Ни одна из этих компаний и целый ряд других не планируют изучать на животных риск усиления болезни под действием вакцины, прежде чем приступить к испытаниям на людях. При этом ни Moderna, ни Inovio как компании не имеют опыта разработки одобренных вакцин, но утверждают, что их вакцины разработаны с использованием более узких технологий, использующих лишь часть РНК вируса, тогда как проблемы других разработчиков были связаны с использованием в работе целого вируса.
Подобного рода сложности заметно растягивают сроки разработки вакцин – большинство специалистов говорят, что скорее всего пройдет от года до полутора лет, прежде чем начнется их массовое производство. Хотя некоторые биотехнологические компании и выражают оптимистичную надежду, что смогут справится с разработкой за полгода.
Со своими сложностями сталкиваются и разработчики лекарств, призванных вылечить или облегчить течение заболевания COVID-19. Так, тестирование потенциальной вакцины фармацевтической компании AbbVie – лекарства под коммерческим названием Kaletra, одобренного для использования против ВИЧ и состоящего из лопинавира и ритонавира – не дало статистически значимых результатов лечения, но зафиксировало побочные эффекты, из-за которых курс применения лекарства приходилось прерывать. Позитивные результаты дало лекарство фавипиравир компании Toyama Chemical из группы Fujifilm, но сами испытания не были рандомизированы и могли быть связаны с улучшением ухода за пациентами.

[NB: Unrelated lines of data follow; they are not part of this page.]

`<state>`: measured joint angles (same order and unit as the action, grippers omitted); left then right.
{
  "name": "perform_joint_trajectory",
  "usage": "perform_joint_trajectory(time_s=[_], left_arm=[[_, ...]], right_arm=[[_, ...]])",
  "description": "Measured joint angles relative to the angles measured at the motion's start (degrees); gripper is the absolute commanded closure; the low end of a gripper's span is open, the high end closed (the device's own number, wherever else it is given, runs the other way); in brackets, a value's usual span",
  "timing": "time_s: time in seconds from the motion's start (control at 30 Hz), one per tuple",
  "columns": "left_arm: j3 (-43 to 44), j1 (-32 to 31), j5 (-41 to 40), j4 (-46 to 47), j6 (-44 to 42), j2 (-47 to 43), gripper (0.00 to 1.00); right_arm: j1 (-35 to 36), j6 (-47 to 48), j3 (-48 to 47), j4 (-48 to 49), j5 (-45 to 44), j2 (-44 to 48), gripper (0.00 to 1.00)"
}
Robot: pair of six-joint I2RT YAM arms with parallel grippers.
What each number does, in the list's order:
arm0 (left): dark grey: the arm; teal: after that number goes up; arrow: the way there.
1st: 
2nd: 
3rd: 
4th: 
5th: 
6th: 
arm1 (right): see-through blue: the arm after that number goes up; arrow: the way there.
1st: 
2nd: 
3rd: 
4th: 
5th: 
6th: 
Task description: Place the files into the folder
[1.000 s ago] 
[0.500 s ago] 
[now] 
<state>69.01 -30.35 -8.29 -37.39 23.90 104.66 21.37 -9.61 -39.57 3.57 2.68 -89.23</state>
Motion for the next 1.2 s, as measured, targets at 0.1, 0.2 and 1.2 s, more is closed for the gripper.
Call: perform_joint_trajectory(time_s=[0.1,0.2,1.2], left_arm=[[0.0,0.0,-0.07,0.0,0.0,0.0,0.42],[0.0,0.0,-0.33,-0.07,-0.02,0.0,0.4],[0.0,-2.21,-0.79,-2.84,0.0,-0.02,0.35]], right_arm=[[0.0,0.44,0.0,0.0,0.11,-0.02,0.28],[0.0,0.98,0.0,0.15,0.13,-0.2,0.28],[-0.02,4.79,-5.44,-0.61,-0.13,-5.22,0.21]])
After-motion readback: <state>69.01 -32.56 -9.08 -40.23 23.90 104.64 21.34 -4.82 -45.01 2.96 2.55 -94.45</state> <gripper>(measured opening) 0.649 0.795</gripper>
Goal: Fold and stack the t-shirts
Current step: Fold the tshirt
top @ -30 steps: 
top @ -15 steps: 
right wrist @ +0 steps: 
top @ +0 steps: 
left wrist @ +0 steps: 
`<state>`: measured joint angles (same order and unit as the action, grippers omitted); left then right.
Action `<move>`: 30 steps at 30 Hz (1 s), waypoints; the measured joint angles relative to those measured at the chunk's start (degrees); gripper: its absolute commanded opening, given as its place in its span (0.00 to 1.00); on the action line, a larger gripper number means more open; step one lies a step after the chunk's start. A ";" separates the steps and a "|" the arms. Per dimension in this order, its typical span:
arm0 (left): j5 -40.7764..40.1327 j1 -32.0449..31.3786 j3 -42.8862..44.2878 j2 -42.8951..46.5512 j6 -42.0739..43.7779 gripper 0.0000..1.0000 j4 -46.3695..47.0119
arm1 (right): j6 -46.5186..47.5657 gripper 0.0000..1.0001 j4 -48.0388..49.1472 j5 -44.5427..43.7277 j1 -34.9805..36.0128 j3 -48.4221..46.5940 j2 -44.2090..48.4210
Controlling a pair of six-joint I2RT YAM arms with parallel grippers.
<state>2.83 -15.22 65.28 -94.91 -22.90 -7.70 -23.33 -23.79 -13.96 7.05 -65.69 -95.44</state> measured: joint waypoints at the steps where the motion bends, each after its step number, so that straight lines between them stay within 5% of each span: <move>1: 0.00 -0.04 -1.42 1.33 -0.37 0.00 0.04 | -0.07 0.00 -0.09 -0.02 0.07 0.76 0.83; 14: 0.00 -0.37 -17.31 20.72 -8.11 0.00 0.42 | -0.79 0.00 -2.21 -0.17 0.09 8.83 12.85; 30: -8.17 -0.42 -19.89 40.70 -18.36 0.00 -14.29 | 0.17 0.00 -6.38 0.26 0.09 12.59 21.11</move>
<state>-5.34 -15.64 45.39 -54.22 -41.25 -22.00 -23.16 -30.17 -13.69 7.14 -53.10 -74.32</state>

Хо, глава нью-йоркской лаборатории, собирается переключить группу своих исследователей с проблематики, связанной ВИЧ, на поиск лекарства от COVID-19. Его лаборатория, вообще не прилагая никаких усилий для этого, просто за счет репутации Хо, получила финансирование от ряда обеспокоенных спонсоров, включая, например, Фонд Джека Ма, сооснователя китайского гигант интернет-торговли Alibaba Group. Обычно первые стадии разработки лекарств занимают от 5 до 10 лет, но эта группа ученых планирует свою работу так, чтобы найти лекарство за год. За это время должны появиться вещества, которые можно будет испытывать на животных. Задача-максимум – разработать таблетку от всех коронавирусов. А пока с SARSr-CoV-2 придется бороться расстояниями, респираторами, мылом и лекарствами от других вирусов.

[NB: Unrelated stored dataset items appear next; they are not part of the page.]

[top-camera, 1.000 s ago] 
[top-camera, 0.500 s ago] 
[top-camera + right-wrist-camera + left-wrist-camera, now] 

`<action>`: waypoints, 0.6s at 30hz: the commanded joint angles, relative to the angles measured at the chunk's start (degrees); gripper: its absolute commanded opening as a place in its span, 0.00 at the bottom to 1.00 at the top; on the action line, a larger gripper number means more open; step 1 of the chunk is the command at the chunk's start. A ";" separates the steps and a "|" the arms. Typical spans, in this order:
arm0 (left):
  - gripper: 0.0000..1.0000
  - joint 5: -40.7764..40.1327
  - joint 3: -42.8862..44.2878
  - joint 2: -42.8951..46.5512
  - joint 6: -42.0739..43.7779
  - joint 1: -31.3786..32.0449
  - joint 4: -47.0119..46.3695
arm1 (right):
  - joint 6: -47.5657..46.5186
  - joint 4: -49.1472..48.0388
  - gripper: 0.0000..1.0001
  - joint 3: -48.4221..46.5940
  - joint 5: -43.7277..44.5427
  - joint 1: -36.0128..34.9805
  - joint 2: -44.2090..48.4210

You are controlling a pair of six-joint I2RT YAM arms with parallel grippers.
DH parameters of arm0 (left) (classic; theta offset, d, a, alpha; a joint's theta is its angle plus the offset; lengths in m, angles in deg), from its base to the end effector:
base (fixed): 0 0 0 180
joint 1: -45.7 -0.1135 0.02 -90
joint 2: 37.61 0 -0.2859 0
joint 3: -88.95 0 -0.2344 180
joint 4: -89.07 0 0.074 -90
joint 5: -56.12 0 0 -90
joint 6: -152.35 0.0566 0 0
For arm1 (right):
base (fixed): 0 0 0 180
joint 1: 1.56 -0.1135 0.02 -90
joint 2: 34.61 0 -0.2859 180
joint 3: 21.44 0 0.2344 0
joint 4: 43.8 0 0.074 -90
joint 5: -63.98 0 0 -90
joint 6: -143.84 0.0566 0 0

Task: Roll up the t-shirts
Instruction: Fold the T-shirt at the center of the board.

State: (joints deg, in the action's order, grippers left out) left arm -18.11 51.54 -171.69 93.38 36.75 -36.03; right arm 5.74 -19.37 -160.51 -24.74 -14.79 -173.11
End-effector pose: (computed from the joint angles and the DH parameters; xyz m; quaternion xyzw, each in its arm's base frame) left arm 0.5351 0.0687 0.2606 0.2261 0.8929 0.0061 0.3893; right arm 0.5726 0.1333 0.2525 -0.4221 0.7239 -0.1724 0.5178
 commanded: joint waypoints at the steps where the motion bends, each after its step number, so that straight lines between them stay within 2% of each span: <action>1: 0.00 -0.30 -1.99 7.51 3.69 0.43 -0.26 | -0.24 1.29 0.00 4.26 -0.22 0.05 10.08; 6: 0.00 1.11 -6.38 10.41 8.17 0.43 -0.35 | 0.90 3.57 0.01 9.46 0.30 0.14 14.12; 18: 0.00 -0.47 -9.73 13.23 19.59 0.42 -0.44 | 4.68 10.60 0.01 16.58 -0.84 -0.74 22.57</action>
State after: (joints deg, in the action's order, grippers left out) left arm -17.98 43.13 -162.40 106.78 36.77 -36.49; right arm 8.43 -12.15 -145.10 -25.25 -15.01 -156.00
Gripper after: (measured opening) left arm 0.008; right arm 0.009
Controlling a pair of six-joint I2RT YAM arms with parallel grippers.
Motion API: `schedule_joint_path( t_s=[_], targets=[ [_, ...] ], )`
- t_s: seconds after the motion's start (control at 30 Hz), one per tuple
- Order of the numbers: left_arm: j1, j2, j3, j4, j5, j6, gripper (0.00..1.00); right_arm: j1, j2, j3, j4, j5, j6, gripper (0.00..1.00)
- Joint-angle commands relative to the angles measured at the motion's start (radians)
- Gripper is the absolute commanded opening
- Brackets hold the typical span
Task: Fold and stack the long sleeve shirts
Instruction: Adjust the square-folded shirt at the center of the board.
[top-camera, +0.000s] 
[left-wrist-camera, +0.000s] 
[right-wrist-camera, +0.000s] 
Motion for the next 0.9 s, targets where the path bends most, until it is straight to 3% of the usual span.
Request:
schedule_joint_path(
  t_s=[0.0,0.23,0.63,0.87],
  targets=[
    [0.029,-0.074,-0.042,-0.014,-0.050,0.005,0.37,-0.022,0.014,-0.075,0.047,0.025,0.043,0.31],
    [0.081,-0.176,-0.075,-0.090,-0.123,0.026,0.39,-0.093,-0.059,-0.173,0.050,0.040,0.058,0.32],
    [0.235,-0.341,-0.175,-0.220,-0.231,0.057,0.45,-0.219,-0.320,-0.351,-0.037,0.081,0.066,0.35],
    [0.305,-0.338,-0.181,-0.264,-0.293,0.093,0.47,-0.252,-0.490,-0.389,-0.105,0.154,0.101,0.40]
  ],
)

Все эти сложности не означают, что вакцины и лекарства не будут разработаны. Более того, само обилие частных и государственных структур, взявшихся за это дело, не оставляет сомнений, что в конечном счете человечество получит несколько вариантов решения проблемы коронавируса. Но обилие финансовых ресурсов, направленных в эту сторону, по всей видимости могут лишь увеличить вероятность разработки безопасных и успешных препаратов, но вряд ли могут ее ускорить.